● **Exercise data**
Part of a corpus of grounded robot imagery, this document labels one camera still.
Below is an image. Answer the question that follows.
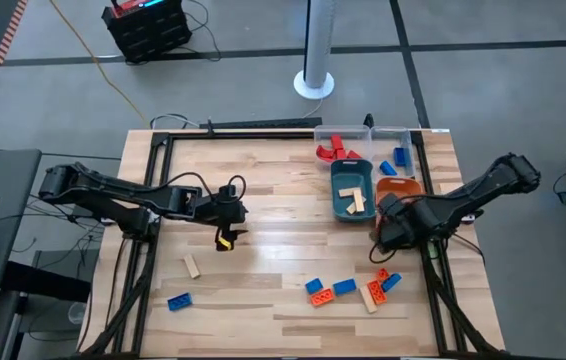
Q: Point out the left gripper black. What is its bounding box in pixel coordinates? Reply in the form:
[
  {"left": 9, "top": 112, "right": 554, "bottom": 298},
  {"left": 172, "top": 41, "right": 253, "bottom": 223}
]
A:
[{"left": 197, "top": 196, "right": 250, "bottom": 253}]

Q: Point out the clear bin with blue blocks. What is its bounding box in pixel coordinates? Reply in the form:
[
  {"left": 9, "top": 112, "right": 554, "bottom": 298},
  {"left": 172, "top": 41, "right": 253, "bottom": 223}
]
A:
[{"left": 369, "top": 125, "right": 417, "bottom": 179}]

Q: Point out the clear bin with red blocks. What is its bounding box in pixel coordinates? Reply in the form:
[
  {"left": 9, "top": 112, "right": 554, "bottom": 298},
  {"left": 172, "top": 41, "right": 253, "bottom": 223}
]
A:
[{"left": 312, "top": 124, "right": 374, "bottom": 169}]

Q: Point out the orange plastic bin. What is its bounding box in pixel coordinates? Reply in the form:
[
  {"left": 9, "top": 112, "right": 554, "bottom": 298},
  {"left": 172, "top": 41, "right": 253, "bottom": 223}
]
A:
[{"left": 375, "top": 176, "right": 425, "bottom": 208}]

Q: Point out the dark green plastic bin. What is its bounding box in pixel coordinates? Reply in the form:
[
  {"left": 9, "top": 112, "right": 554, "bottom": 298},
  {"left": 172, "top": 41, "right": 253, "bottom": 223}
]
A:
[{"left": 329, "top": 158, "right": 378, "bottom": 223}]

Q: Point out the red curved wooden block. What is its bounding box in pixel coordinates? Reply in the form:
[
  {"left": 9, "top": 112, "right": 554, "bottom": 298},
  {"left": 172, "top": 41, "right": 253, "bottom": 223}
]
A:
[{"left": 315, "top": 144, "right": 337, "bottom": 164}]

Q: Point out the black power strip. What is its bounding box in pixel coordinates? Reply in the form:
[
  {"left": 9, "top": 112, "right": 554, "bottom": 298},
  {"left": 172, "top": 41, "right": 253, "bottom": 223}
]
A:
[{"left": 199, "top": 117, "right": 324, "bottom": 131}]

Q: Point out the grey pole with round base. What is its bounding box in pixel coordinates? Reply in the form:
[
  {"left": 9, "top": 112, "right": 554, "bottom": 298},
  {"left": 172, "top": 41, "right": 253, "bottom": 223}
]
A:
[{"left": 293, "top": 0, "right": 336, "bottom": 101}]

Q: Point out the black plastic crate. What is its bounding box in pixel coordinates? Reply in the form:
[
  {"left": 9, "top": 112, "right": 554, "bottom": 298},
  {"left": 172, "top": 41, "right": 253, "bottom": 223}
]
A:
[{"left": 101, "top": 0, "right": 194, "bottom": 66}]

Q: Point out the dark grey desk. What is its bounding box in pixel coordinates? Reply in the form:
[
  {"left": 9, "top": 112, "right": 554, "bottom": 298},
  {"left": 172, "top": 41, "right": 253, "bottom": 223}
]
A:
[{"left": 0, "top": 147, "right": 43, "bottom": 302}]

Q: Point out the red device with blue light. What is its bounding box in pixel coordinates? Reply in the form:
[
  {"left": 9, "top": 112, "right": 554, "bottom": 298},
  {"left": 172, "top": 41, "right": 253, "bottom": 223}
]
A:
[{"left": 110, "top": 0, "right": 170, "bottom": 17}]

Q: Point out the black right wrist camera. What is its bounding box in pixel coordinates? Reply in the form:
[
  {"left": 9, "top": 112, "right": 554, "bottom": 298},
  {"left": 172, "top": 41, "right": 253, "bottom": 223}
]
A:
[{"left": 378, "top": 192, "right": 405, "bottom": 217}]

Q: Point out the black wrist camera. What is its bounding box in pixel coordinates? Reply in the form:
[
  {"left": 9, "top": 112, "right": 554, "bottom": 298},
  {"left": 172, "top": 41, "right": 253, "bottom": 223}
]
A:
[
  {"left": 215, "top": 183, "right": 239, "bottom": 204},
  {"left": 378, "top": 192, "right": 405, "bottom": 217}
]

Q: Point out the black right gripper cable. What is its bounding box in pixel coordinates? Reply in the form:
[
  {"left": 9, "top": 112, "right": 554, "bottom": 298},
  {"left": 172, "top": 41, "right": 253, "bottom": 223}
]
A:
[{"left": 368, "top": 239, "right": 400, "bottom": 266}]

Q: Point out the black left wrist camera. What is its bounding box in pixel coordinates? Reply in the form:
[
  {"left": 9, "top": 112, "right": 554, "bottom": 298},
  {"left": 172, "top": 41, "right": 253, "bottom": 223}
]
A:
[{"left": 215, "top": 183, "right": 239, "bottom": 204}]

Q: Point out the black left wrist camera cable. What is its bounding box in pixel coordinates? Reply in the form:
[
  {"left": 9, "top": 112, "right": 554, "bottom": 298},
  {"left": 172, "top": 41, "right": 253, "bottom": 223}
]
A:
[{"left": 164, "top": 171, "right": 248, "bottom": 202}]

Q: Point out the black aluminium table frame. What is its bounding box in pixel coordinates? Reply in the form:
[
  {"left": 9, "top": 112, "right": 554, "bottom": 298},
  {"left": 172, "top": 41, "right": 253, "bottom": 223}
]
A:
[{"left": 80, "top": 128, "right": 503, "bottom": 360}]

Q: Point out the grey cable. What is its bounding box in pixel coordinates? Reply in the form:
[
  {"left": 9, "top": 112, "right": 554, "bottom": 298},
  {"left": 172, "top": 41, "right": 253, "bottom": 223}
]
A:
[{"left": 149, "top": 113, "right": 202, "bottom": 131}]

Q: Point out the yellow extension cable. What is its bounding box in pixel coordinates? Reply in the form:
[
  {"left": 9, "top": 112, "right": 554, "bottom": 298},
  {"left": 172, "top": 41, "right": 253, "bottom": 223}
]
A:
[{"left": 47, "top": 0, "right": 151, "bottom": 127}]

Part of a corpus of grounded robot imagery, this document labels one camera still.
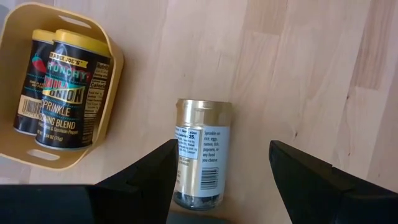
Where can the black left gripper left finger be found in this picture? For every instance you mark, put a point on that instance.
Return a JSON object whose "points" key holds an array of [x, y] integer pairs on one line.
{"points": [[146, 183]]}

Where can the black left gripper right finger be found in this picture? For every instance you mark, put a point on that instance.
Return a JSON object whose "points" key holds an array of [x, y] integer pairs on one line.
{"points": [[295, 180]]}

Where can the gold-lidded jar white label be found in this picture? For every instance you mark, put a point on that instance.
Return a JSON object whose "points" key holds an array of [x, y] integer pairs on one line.
{"points": [[211, 146]]}

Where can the black tin colourful onion print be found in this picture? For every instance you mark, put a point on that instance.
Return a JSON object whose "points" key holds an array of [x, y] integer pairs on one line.
{"points": [[68, 102]]}

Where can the black tin red pepper print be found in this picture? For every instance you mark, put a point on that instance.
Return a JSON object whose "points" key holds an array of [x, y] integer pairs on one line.
{"points": [[31, 87]]}

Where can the small yellow plastic bin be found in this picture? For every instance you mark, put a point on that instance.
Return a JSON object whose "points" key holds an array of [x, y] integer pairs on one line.
{"points": [[12, 62]]}

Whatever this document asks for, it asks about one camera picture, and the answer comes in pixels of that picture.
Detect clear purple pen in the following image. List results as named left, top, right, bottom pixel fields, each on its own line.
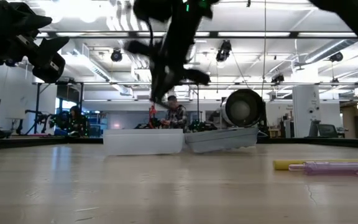
left=288, top=161, right=358, bottom=177

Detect black office chair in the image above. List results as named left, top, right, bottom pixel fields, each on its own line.
left=317, top=123, right=339, bottom=138

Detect translucent white supply box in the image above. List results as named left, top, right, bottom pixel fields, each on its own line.
left=103, top=128, right=185, bottom=156

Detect yellow highlighter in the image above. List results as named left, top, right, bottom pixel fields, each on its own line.
left=272, top=158, right=358, bottom=171

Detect black ceiling spotlight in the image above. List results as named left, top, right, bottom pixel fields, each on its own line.
left=271, top=73, right=285, bottom=85
left=215, top=39, right=232, bottom=62
left=328, top=51, right=344, bottom=63
left=110, top=49, right=124, bottom=63

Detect black metal rack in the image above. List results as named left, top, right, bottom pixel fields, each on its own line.
left=32, top=81, right=85, bottom=135

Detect black table frame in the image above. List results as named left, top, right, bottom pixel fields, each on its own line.
left=0, top=136, right=358, bottom=151

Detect red background object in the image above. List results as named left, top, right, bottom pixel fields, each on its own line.
left=148, top=104, right=158, bottom=129

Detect person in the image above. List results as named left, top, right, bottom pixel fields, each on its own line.
left=159, top=95, right=188, bottom=130
left=68, top=105, right=90, bottom=138

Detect black metal frame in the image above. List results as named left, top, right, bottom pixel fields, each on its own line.
left=166, top=82, right=200, bottom=125

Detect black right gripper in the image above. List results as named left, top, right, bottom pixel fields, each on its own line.
left=126, top=15, right=211, bottom=103

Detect translucent grey box lid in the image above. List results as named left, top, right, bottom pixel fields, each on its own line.
left=184, top=126, right=260, bottom=154

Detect white column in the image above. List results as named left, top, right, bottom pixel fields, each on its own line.
left=292, top=85, right=321, bottom=138

● **What you should do**
Read the entries and show each line that mentions "cable".

● **Written response**
Q: Point out the black right gripper cable. What is its bounding box in pixel coordinates? Reply in the form:
Q: Point out the black left wrist camera cable. What is its bounding box in pixel coordinates? Reply in the form:
Q: Point out the grey cable. What is its bounding box in pixel coordinates? Reply in the form:
Q: Point out the yellow extension cable. What is its bounding box in pixel coordinates? Reply in the form:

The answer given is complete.